Head coach Will Muschamp of the South Carolina Gamecocks. (Photo by Carmen Mandato/Getty Images)
Head coach Will Muschamp of the South Carolina Gamecocks. (Photo by Carmen Mandato/Getty Images)

It’s uncertain what the South Carolina football schedule is going to look like in 2020, but a new idea from the ACC might affect which opponents are on the Gamecock slate.

Power Five conferences are pushing hard to have a fall football season in 2020, and with that pushing come new ideas on how to schedule in the safest and most economically advantageous ways. The Big 10 and PAC-12 have already moved to a conference-only slate in an attempt to shorten the season and ensure that conference members compete against opponents that are within relatively close proximities.

Now, the ACC has come up with a format that takes the all-conference competition a step further. First, note that the conference will need to take in Notre Dame to make this happen. It makes sense as the Fighting Irish are already a partial member, and had planned to face six ACC opponents on its original slate. The addition of Notre Dame gives the league 15 teams.

The ACC is proposing the idea of separating the 15 universities into a trio of five-team “pods.” The pods would be assembled based on geographical location, and the members of each group would play home-and-home series with the other four teams, accounting for eight games.

For example, Clemson may be grouped in a pod with, say, Florida State, Miami, Georgia Tech, and Louisville. The Tigers would play each opponent twice, once at home and once on the road, in essentially a round-robin type format. By doing this, teams can cut down on travel costs and avoid having to hop on a plane to visit a conference foe. A $25,000 bus trip from Tallahassee to Clemson is much shorter and less expensive than a $100,000 flight from Tallahassee to Boston. It’s still unknown how the league would decide its champion, but the idea certainly would save athletic departments a great deal of money.

If the ACC were to adopt this new format, how does it affect the Gamecocks?

First, you could see the SEC follow suit by turning to home-and-home competition and an eight-game conference slate. That could mean South Carolina plays Georgia, Tennessee, and Florida twice, and then fills the rest of the schedule with the next closest conference affiliates (choose between Kentucky, Auburn, Alabama, and Vanderbilt). Obviously, the SEC can’t arrange the same “pod” concept as the ACC since they only have 14 members, but we could see proximity becoming the deciding factor on who plays who.

Secondly, you could see the two conferences work together to create some sort of ACC-SEC challenge, which would hopefully bring about the addition of a ninth, and possibly, tenth game to the schedule. That would help preserve the season-ending rivalries between South Carolina and Clemson, Florida and Florida State, Kentucky and Louisville, and Georgia and Georgia Tech, and could give the conferences unique cross-league matchups that the Big 10 and PAC-12 won’t see in a conference-only slate.
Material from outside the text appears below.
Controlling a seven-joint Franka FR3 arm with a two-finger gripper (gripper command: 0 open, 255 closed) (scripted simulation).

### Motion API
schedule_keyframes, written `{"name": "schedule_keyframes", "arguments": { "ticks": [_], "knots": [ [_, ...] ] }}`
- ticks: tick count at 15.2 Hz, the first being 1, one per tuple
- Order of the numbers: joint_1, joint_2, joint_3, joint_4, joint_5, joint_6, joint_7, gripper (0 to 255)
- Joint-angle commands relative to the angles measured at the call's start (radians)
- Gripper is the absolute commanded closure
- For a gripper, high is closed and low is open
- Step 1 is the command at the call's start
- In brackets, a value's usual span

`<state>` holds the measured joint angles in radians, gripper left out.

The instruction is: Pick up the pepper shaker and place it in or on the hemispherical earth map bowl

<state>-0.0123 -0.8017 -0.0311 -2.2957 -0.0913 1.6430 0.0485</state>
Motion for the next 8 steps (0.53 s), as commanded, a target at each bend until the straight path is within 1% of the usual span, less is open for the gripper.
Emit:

This format actually makes a ton of sense if the main goal is to eliminate travel costs. The Gamecocks could scrap games versus Texas A&M and Missouri in favor of closer destinations like Clemson and Georgia Tech. South Carolina’s 2020 lineup might end up looking something like this:

v. Georgia

@Florida

v. Tennessee

@ Kentucky

v. Vanderbilt

@Tennessee

v. Florida

@Georgia

v. Georgia Tech

@ Clemson

The leagues would need to play their conference opponents first in the case of the season being cut short, but this format provides an exciting end to the year. This idea shows that major college football programs are doing everything in their power to compete on the field this fall. The SEC has said that it will make their final decision on the 2020 season at the end of the month, but until then, all we have is speculation.